Using SQL Server 2012 (in general using SQL Server 2008 R2 up to SQL Server 2016)
This question is a more specific re wording of SQL-Server Full Text Index Unexpected results. Please see here for how we have got to this point and what has been tried already.
I am re-posting now we have found the specific fault. Many thanks to @HoneyBadger.
His help has been invaluable getting to this point.
Table structure:
CREATE TABLE TestFullTextSearch (Id INT NOT NULL, AllText NVARCHAR(400))
CREATE UNIQUE INDEX test_tfts ON TestFullTextSearch(Id)
CREATE FULLTEXT CATALOG ftcat_tfts
CREATE FULLTEXT INDEX ON TestFullTextSearch(AllText)
KEY INDEX test_tfts ON ftcat_tfts
WITH CHANGE_TRACKING AUTO, STOPLIST OFF
Data:
INSERT INTO TestFullTextSearch
VALUES (1, ' 123_456 789 '), (2, ' 789 123_456 '),
(3, ' 123_456 ABC '), (4, ' ABC 123_456 ')
Please note this data is purely to demonstrate the issue, and is not indicative of a live data set.

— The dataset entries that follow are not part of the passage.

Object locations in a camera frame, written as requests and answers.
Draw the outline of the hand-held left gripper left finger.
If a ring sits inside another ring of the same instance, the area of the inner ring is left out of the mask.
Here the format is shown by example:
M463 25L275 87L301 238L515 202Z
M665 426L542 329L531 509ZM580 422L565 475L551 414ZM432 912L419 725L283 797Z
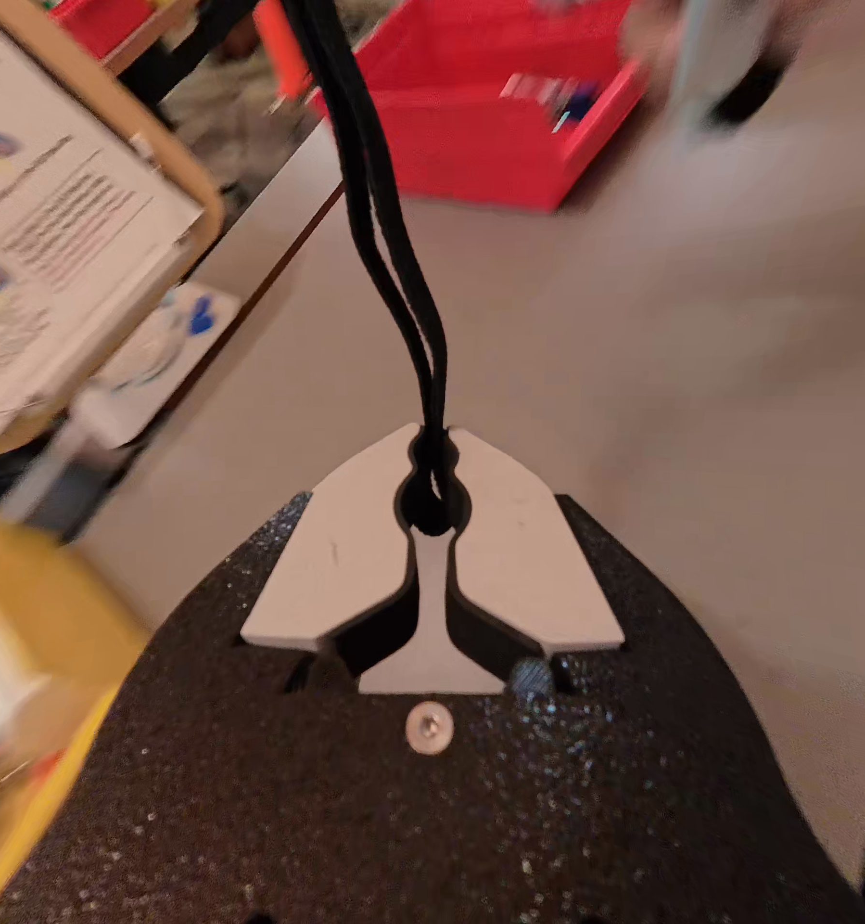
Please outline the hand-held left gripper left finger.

Our live data sets can be over 500,000 rows, with paragraphs of data in a single field being searched - hence using full text searches.
Select 1: Results as expected
SELECT *
FROM TestFullTextSearch
WHERE CONTAINS (AllText, '"123*"')
Id AllText
----------- ------------
1 123_456 789
2 789 123_456
3 123_456 ABC
4 ABC 123_456
SELECT 2: Misses row 2 in the result set
SELECT *
FROM TestFullTextSearch
WHERE CONTAINS (AllText, '"123_*"')
Id AllText
----------- ------------
1 123_456 789
3 123_456 ABC
4 ABC 123_456
SELECT 3: Only returns row 2
SELECT *
FROM TestFullTextSearch
WHERE CONTAINS (AllText, '"123\_*"')
Id AllText
----------- ------------
2 789 123_456
Conclusion: Searching for a number string suffixed with an underscore fails if preceding word is a number string.
Problem: Our clients use full text search and expect a result to be forth coming around part numbers and catalogue references, which may or may not be in a section of text including other number strings. Full text search does not seem to support this in a consistent manner.
Any help gratefully received.
NB: This issue does not happen on SQL SERVER 2008, but does on 2012+
I have also tried switching to the older version of FTS parser. Testing with
SELECT * FROM sys.dm_fts_parser (' "789 123_456" ',1033,0,0)
SELECT * FROM sys.dm_fts_parser (' "789 123_456" ',2057,0,0)
And after reverting to the legacy parser:
So it has had an effect, however I'm still getting the same results.
Are there any other differences in the full text search between 2008 & 2012 that could be having this effect?